📅  最后修改于: 2023-12-03 15:41:36.082000             🧑  作者: Mango
When using TensorFlow, it is important to keep track of any deprecated functions or APIs in order to avoid errors or unexpected behavior. In particular, the following three parameters have been deprecated and should be replaced in your code:
max_values
: This parameter has been deprecated and should be replaced with max_tokens
. This parameter determines the maximum number of unique tokens that can be used in the tokenizer.
vocab_size
: This parameter has been deprecated and should be replaced with the actual size of the vocabulary used by the tokenizer.
max_tokens
: This parameter has been deprecated and should be replaced with num_tokens
. This parameter specifies the maximum number of tokens that can be generated by the tokenizer.

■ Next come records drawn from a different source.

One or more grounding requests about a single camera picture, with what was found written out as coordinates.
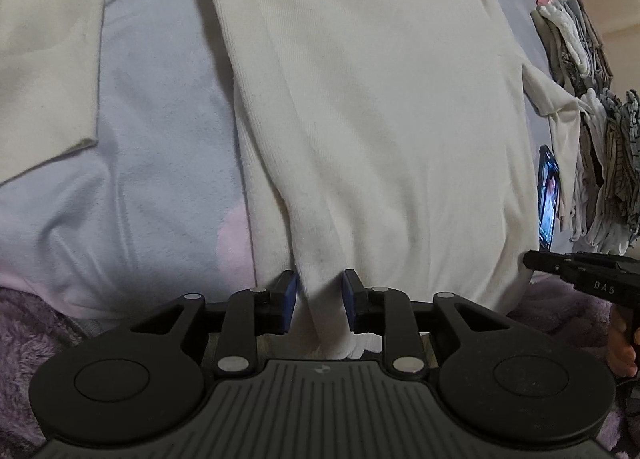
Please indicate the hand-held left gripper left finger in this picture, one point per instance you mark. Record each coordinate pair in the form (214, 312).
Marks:
(289, 303)

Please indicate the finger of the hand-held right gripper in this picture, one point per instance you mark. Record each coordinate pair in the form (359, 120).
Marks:
(547, 261)

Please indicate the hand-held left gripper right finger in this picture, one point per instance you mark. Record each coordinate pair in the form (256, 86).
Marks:
(350, 305)

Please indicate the cream long-sleeve shirt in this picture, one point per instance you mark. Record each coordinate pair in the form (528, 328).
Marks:
(375, 114)

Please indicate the stack of folded clothes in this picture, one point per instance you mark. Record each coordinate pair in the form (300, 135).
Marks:
(575, 39)
(610, 164)

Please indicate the person's right hand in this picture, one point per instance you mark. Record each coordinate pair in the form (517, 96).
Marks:
(620, 354)

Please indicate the black smartphone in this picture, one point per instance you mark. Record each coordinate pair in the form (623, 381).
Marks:
(549, 194)

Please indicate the purple fleece robe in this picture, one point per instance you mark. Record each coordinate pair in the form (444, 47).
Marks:
(30, 339)

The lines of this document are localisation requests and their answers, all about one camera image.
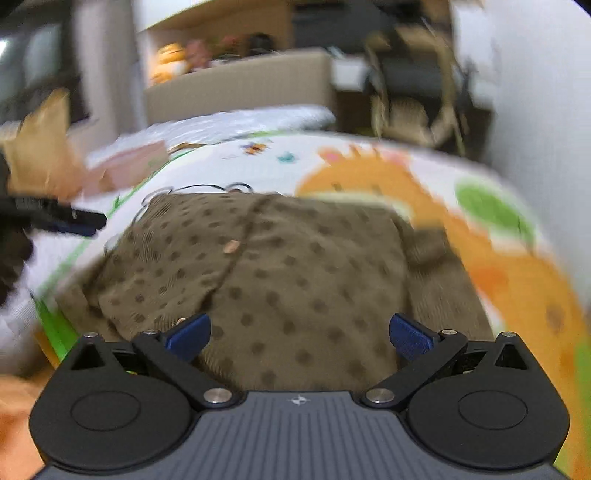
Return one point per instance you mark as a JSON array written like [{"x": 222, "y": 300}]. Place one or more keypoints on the beige office chair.
[{"x": 411, "y": 115}]

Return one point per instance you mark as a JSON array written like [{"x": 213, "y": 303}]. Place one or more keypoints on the cartoon printed blanket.
[{"x": 498, "y": 258}]

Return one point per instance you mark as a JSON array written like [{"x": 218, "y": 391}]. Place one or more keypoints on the black round appliance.
[{"x": 259, "y": 44}]

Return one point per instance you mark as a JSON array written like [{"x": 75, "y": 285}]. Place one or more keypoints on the pink plush toy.
[{"x": 197, "y": 54}]

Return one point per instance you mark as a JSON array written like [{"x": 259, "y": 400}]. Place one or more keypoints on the tan crumpled object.
[{"x": 46, "y": 147}]

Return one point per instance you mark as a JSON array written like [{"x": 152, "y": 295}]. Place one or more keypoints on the beige padded headboard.
[{"x": 240, "y": 87}]

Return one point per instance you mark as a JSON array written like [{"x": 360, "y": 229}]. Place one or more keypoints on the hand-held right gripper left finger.
[{"x": 189, "y": 337}]

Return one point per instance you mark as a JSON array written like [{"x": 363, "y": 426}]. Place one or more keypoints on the yellow plush duck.
[{"x": 168, "y": 62}]

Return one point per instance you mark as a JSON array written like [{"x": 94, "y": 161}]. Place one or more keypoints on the pink gift box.
[{"x": 129, "y": 166}]

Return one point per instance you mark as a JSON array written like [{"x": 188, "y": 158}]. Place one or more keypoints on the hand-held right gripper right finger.
[{"x": 411, "y": 339}]

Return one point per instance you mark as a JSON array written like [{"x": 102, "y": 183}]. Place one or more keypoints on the black monitor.
[{"x": 332, "y": 25}]

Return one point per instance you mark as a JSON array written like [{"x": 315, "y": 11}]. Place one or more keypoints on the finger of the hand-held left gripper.
[{"x": 74, "y": 219}]

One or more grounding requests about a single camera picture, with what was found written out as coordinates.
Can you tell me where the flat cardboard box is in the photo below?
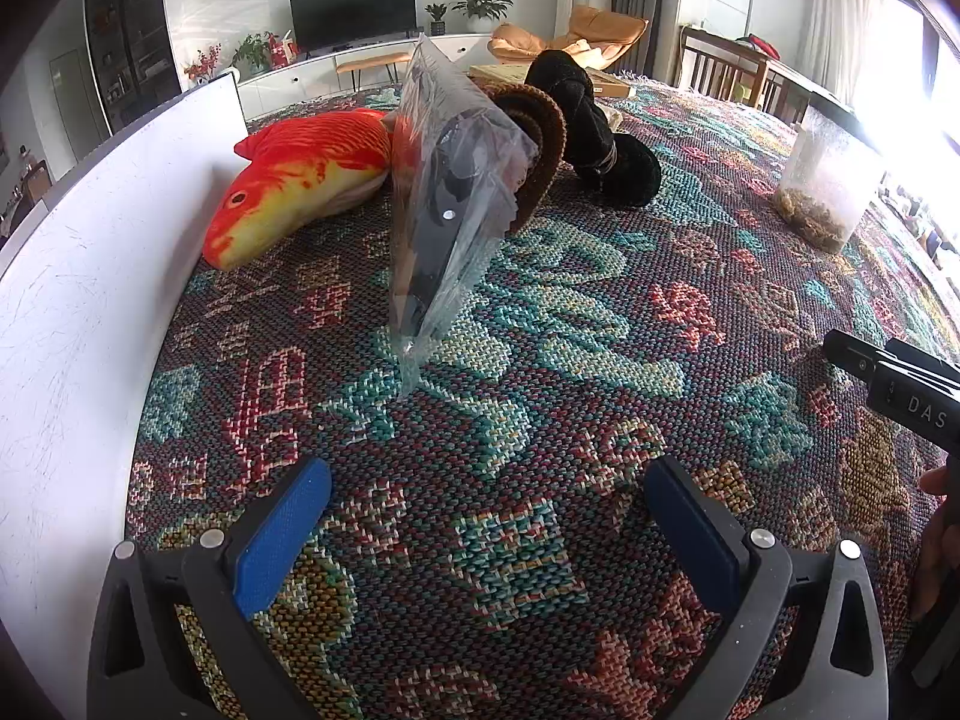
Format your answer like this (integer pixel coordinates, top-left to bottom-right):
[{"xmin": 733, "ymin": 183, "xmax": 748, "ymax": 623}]
[{"xmin": 469, "ymin": 64, "xmax": 638, "ymax": 98}]

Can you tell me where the black flat television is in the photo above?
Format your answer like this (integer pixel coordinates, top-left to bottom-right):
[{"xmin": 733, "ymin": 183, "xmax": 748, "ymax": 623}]
[{"xmin": 289, "ymin": 0, "xmax": 418, "ymax": 53}]

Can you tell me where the white sheer curtain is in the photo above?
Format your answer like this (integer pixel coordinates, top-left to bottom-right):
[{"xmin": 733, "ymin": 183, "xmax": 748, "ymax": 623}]
[{"xmin": 799, "ymin": 0, "xmax": 893, "ymax": 98}]

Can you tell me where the black fuzzy plush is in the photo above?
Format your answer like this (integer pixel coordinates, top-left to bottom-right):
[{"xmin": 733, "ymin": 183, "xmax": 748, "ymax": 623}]
[{"xmin": 523, "ymin": 50, "xmax": 662, "ymax": 209}]

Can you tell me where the bushy green potted plant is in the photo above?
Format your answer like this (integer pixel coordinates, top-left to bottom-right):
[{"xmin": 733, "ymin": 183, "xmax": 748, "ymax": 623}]
[{"xmin": 231, "ymin": 31, "xmax": 275, "ymax": 76}]

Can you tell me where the orange lounge chair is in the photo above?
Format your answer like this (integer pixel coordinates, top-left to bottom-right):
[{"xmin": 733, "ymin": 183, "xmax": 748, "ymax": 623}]
[{"xmin": 487, "ymin": 4, "xmax": 650, "ymax": 72}]

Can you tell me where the tall black glass cabinet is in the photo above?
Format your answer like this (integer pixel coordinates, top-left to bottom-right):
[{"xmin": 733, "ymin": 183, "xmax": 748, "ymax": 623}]
[{"xmin": 82, "ymin": 0, "xmax": 185, "ymax": 136}]

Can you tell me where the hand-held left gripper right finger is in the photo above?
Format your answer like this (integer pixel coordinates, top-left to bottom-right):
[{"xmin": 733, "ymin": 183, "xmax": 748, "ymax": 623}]
[{"xmin": 645, "ymin": 456, "xmax": 890, "ymax": 720}]

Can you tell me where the colourful woven patterned blanket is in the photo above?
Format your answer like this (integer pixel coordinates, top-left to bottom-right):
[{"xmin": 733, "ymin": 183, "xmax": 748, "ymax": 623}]
[{"xmin": 124, "ymin": 75, "xmax": 960, "ymax": 720}]

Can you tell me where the red flower arrangement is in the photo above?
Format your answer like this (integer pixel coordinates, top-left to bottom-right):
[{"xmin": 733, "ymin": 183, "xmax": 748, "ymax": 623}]
[{"xmin": 184, "ymin": 43, "xmax": 224, "ymax": 87}]

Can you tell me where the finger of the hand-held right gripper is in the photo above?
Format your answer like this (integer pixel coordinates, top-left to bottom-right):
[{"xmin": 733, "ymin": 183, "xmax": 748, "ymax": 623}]
[
  {"xmin": 823, "ymin": 330, "xmax": 897, "ymax": 391},
  {"xmin": 883, "ymin": 337, "xmax": 960, "ymax": 383}
]

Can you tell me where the brown knitted roll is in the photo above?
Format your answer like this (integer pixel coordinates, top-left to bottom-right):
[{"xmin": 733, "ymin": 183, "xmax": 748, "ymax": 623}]
[{"xmin": 480, "ymin": 84, "xmax": 567, "ymax": 233}]

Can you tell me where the white side panel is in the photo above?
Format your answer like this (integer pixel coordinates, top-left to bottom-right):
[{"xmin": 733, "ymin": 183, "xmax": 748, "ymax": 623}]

To ensure that your code runs smoothly and without deprecation warnings, it is important to update your code accordingly. This can typically be done by simply replacing the deprecated parameters with their updated counterparts.
# Deprecated code
tokenizer = Tokenizer(num_words=max_values)
# Updated code
tokenizer = Tokenizer(num_tokens=max_tokens)
# Deprecated code
vocab_size = tokenizer.num_words
# Updated code
vocab_size = len(tokenizer.word_index)
# Deprecated code
tokenizer = Tokenizer(num_tokens=max_tokens)
# Updated code
tokenizer = Tokenizer(num_tokens=num_tokens)
By updating your code to use the latest parameter names, you can ensure that your code remains up-to-date and free of deprecation warnings.